The definition of web crawler
Network crawler, Web Spider, is a very image of the name.
The internet is likened to a spider web, so spider is the spider crawling up and down the Internet.
Web spiders look for Web pages by their link addresses.
From a Web page (usually the homepage), read the content of the page, find the other link address in the page,
Then look for the next page through these link addresses, and keep looping until all the Web pages are crawled.
If the entire Internet as a Web site, then the Web spider can use this principle of the Internet all the pages are crawled down.
In this way, the web crawler is a crawling program, a crawl Web page program.
The basic operation of web crawler is to crawl Web pages.
So how do you get the page you want?
Let's start with the URL first.
Second, the process of browsing the web
The process of crawling a webpage is actually the same as the reader's browsing the Web page using IE's browser.

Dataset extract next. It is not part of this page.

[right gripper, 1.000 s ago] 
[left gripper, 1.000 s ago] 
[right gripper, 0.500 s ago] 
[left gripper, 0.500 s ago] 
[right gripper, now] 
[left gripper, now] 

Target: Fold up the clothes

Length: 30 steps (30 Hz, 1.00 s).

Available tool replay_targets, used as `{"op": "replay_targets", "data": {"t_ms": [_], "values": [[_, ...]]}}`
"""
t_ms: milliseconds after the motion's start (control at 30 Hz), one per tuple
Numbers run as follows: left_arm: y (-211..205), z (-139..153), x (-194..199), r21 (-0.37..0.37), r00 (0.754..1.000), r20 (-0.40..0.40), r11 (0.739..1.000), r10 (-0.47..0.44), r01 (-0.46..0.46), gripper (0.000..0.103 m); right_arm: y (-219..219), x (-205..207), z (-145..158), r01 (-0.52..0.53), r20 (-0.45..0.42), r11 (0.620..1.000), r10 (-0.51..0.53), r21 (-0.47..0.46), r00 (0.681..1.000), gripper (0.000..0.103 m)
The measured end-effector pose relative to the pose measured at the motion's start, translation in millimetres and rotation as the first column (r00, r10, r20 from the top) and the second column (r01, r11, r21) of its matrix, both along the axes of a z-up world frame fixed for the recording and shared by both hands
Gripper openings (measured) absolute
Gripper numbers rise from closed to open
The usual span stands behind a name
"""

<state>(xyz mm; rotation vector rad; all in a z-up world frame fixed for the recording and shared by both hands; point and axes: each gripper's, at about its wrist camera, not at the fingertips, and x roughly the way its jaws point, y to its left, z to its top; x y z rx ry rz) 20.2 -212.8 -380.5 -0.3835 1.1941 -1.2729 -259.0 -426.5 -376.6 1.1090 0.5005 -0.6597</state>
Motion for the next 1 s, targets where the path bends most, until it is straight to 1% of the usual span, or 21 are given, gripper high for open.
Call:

For example, you enter www.baidu.com this address in the address bar of the browser.
The process of opening a Web page is actually the browser as a browsing "client", sent a request to the server side, the server side of the file "catch" to the local, and then explain, show.
HTML is a markup language that uses tags to mark content and parse and differentiate it.
The browser's function is to parse the acquired HTML code and then turn the original code into the site page we see directly.
Iii. concepts and examples of URIs
Simply put, the URL is the www.baidu.com string that is entered at the browser end.
Before you understand URLs, you first need to understand the concept of URIs.
What is a URI?
Each available resource on the Web, such as HTML documents, images, video clips, programs, and so on, is positioned by a generic resource identifier (Universal Resource Identifier, URI).
A URI is usually made up of three parts:
① the naming mechanism for accessing resources;
② host name for storing resources;
The name of the ③ resource itself, represented by the path.
As the following URI:
http://www.why.com.cn/myhtml/html1223/
We can explain it this way:
① This is a resource that can be accessed through the HTTP protocol,
② is located on the host www.webmonkey.com.cn,
③ access through the path "/HTML/HTML40".